Passando pela cidade de Pesqueira, paramos no ponto mais alto desta cidade, no Cruzeiro, que fica ao pé da Serra do Ororubá onde se há uma boa visão da cidade. Tiramos algumas fotos, também da construção de um santuário, que está sendo erguido porque o povo Xukuru não está permitindo a construção de um Centro turístico em redor do histórico Santuário de Nossa Senhora das Graças, na aldeia da Guarda. Com toda a resistência possível o povo Xukuru. tenta impedir qualquer comercialização da religião e, aqui, da Santa Mãe de Deus e dos Homens, Nossa Senhora das Graças. Qualquer pessoa pode visitar este santuário de Nª Sr.ª das Graças, mas os indígenas proíbem veementemente qualquer comércio em redor ou a partir da religião e/ou de seus santos.

Logo, em seguida, tínhamos na nossa frente a placa que marca da divisória em redor do povo Xukuru: A placa diz em letras grande e bem estampadas:


FUNAI avisa:


RESERVA INDÍGENA

 

- Território Reservado -

 

ENTRADA PROIBIDA !!



Visita ao Povo Xukuru:


Depois de uns dois km pela estrada asfaltada, que vai até a Vila de Cimbres, fomos pela subida que vai para a casa de D. Zenilda, a viúva do antigo cacique assassinado, o grande líder, Xicão Xukuru, na casa de D. Zenilda, fizemos inicialmente a apresentação dos visitantes.

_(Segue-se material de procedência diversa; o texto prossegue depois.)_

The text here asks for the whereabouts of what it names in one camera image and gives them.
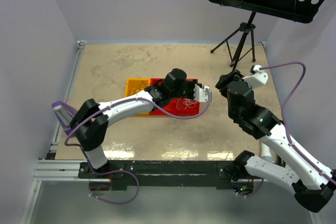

Fomos informados com algumas primeiras colocações sobre a atual situação no povo Xukuru: angústia, medo e insegurança pela atuação do delegado (nomeado pelo Ministério da Justiça), encarregado para dar segurança de vida (contra as ameaças de morte) ao cacique e à D. Zenilda. Entretanto, o mesmo delegado (da Polícia Federal), encarregado de dar e garantir a segurança, também é indicado (nomeado formalmente) para presidir o inquérito que investiga (acusa imoralmente) o cacique Marquinho como tendo sido o mandante do assassinato dos dois companheiros dele, na última emboscada no qual estes dois (que estavam sendo os companheiros de Marquinho) foram brutalmente assassinados para salvar e dar cobertura ao cacique Marquinho.

D. Zenilda nos pediu com muita firmeza para que todos nós visitantes tivéssemos o máximo de cuidado, pois o delegado (com a sua turma de proteção - estando todos armados) estavam na área para efetuar os inquéritos, conseguindo com que todo mundo ficasse inseguro e com medo. Houve falsas acusações contra os Xukuru, principalmente contra suas lideranças e os inimigos não cansaram, pois até compraram várias testemunhas para inventar e afirmar falsas acusações contra estes.

Pois, nos inquéritos efetuados, após a morte do indígena Xukuru Chico Qelé, acontecia como resultado que alguns ficassem presos e levados para a cadeira - como ocorreu no caso da "prisão preventiva" imposta contra os indígenas Xukuru Dandão (liderança) e Zé de Santa (Vice-Cacique) que, atualmente, estão com habeas corpus decidido pelo Juiz do Supremo Tribunal Federal, em Brasília.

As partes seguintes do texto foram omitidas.